Not so for a great many Christians who planned to burn out, not rust out, and serve the Lord with intelligence and vigor to the very end, whether or not they were still making their living from working at a job. What is more, there are some, though the number is very small, who begin their Christian life very late in life. Consider our own Ruth Gursh, whose life came to its end just a few weeks ago. Her epitaph could be like the one in a Cambridge cemetery: “Here lies an old man who lived for seven years.” So take the point. We have a generality here.
But take the author’s point as well, which is true no matter how old age affects us. Particularly for a young person who is born and raised in the church, it is never too soon to heed the Lord’s call to full surrender and to passionate service but it is often too late to do so. Bishop Ryle put it this way:
“Tomorrow is the devil’s day, but today is God’s. Satan cares not how spiritual your intentions may be, and how holy your resolutions, if only they are fixed for tomorrow. Oh, give not place to the devil in this matter! Answer him, ‘No; Satan! It shall be today; today.’” [Ryle, Upper Room, 369]
And C.S. Lewis made the same point in a slightly different way.
“‘Now’ is the only time that touching eternity. The enemy [here he is speaking of the devil] would have our attention fixed on past or future.” [The Screwtape Letters, No. 15]

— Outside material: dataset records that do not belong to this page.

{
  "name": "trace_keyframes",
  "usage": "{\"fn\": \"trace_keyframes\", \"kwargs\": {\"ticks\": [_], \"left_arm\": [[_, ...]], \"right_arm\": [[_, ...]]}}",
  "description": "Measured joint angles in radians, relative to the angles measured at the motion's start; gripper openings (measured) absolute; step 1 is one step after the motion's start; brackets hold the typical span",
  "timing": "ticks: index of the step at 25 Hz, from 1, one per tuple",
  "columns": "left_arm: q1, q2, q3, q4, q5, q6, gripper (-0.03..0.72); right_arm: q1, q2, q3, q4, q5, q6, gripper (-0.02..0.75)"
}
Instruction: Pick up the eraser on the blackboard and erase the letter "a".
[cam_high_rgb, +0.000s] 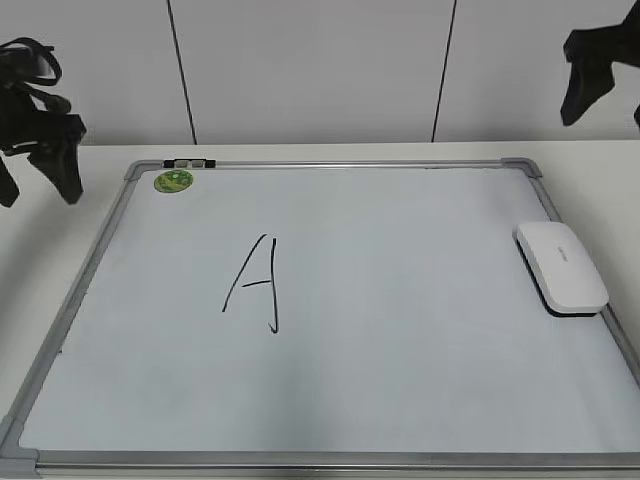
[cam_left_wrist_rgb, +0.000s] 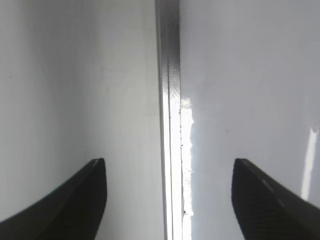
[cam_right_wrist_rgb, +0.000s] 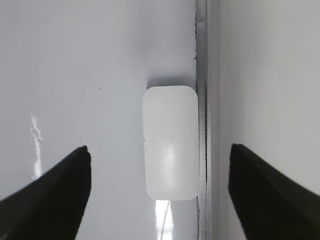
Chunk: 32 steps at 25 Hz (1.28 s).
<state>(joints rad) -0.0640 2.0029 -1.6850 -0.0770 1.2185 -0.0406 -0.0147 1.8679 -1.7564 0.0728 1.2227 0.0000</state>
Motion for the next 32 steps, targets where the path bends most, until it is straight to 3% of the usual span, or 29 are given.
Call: {"fn": "trace_keyframes", "kwargs": {"ticks": [5, 8, 13, 19, 22, 32], "left_arm": [[-0.005, -0.048, 0.0, -0.024, 0.003, 0.0, 0.567], [-0.03, -0.105, 0.0, 0.022, 0.004, 0.001, 0.565], [-0.086, -0.23, 0.0, 0.106, 0.009, 0.002, 0.545], [-0.14, -0.366, 0.036, 0.124, 0.014, -0.015, 0.533], [-0.15, -0.44, 0.112, 0.127, 0.015, -0.024, 0.533], [-0.15, -0.827, 0.58, 0.151, -0.062, -0.082, 0.517]], "right_arm": [[0.0, -0.097, 0.0, 0.004, 0.012, 0.016, 0.569], [0.002, -0.14, 0.006, 0.037, 0.016, 0.022, 0.545], [0.032, -0.202, 0.074, 0.06, 0.021, 0.023, 0.539], [0.069, -0.299, 0.231, 0.073, 0.021, 0.026, 0.536], [0.07, -0.381, 0.32, 0.073, 0.021, 0.026, 0.536], [0.071, -0.741, 0.557, 0.071, 0.016, 0.026, 0.536]]}}
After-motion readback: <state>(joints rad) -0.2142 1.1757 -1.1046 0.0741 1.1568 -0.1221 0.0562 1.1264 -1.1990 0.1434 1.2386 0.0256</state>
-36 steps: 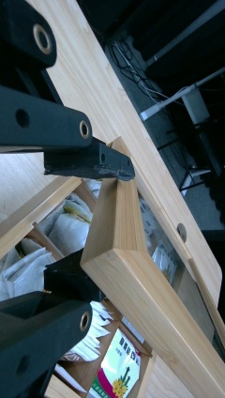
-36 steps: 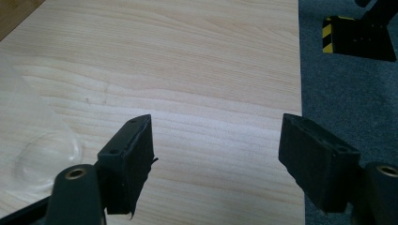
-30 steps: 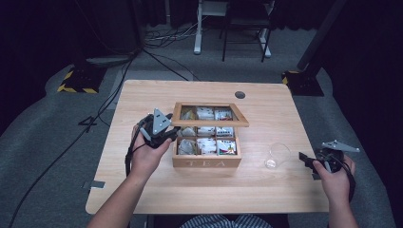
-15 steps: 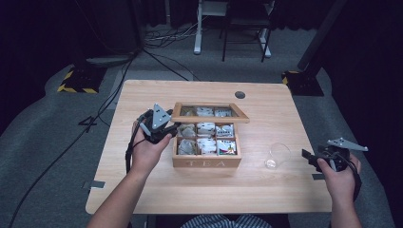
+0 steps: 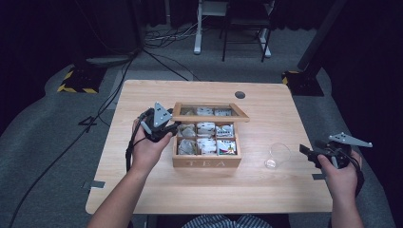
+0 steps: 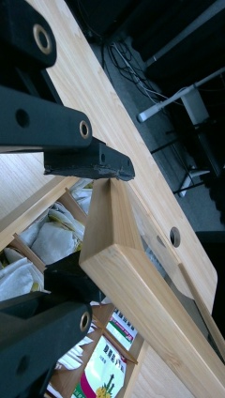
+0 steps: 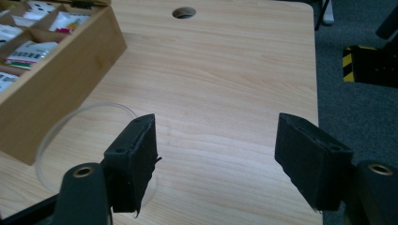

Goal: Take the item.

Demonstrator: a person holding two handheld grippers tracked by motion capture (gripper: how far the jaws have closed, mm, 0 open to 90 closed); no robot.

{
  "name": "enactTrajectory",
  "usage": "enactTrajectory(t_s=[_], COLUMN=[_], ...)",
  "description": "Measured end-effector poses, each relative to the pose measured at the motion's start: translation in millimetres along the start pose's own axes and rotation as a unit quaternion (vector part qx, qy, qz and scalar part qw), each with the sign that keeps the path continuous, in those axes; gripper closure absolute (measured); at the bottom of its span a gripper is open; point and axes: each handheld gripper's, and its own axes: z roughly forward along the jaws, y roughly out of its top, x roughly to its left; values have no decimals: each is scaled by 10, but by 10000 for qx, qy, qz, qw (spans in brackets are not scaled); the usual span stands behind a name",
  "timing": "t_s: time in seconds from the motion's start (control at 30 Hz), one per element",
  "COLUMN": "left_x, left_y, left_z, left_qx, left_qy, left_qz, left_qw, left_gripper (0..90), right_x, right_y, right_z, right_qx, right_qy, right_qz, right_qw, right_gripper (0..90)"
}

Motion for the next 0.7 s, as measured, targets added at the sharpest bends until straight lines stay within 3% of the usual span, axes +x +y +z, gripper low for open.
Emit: enactTrajectory(t_s=[0.33,0.7], left_x=[12,39], left_y=[33,51], left_z=[12,44], left_qx=[51,20], left_qy=[-9,-19], left_qz=[-28,50], left_qw=[10000,10000], left_gripper=[553,544], right_x=[273,590], right_y=[202,399], right_z=[7,175], right_qx=[-66,53], right_qy=[385,697], right_qz=[-136,-444], right_qw=[9991,9966], right_gripper=[306,313])
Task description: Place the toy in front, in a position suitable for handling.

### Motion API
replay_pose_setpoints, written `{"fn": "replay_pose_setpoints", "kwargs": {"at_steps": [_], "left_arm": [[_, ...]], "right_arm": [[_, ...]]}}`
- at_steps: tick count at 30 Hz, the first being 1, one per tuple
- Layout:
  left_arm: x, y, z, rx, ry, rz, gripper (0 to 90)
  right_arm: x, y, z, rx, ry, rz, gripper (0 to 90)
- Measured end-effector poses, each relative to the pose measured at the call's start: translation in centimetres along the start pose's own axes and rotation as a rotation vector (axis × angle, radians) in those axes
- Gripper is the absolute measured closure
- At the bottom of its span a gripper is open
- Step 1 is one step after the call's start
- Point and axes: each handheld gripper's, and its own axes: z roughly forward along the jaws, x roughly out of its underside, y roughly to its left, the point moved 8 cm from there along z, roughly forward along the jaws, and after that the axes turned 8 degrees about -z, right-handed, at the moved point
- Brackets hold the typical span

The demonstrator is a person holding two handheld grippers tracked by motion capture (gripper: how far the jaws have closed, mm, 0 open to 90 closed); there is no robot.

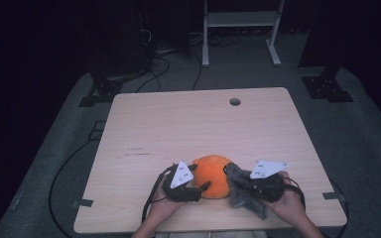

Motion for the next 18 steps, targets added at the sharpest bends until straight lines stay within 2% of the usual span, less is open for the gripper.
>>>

Don’t wait young people to heed the Lord’s call, to begin to practice your faith, to learn the Word of God, to love the Lord, his church, his people, to make a daily practice of real and earnest talking with God, of sharing your faith, of keeping God’s commandments – all of them, of beginning to fight the good fight and beginning to run the race and keep the faith. It will make your life so much more interesting than it is now. But even more important, it will get you where you need to be by the time you need to be there. Don’t ever assume that you have more time. You don’t know that you have tomorrow, much less the next fifty years in which to do what you should have done already but have not yet done!
And, for the rest of us who are no longer young, don’t wait to do what you still have the wits and the energy to do. The day will come, sooner than you think, when you have neither left in sufficient quantity to do much of anything important. Generally, one ought to get wiser as he or she gets older – especially a Christian – but we are being reminded here that there comes a point at which very often wisdom not only does not increase, what one has begins to leak out of your life. Your powers can no longer hold it in; can no longer make use of what you have learned and what you now know. Long before that day we need to have become all that we can become for the Lord Jesus Christ. And, take this to heart: no one has ever regretted, not one single human being has ever regretted following the Lord as hard and as soon as possible, but vast multitudes will regret in eternity waiting until it was too late.
So Moses prayed and he was a very wise man: “Teach us to number our days aright, that we may gain a heart of wisdom.” [Ps. 90:12] It takes many days to get really wise!
Art is long, and time is fleeting,
And our hearts, though stout and brave,
Still, like muffled drums, are beating
Funeral marches to the grave.
There is nothing you can do about that. Wisdom knows that and lives accordingly!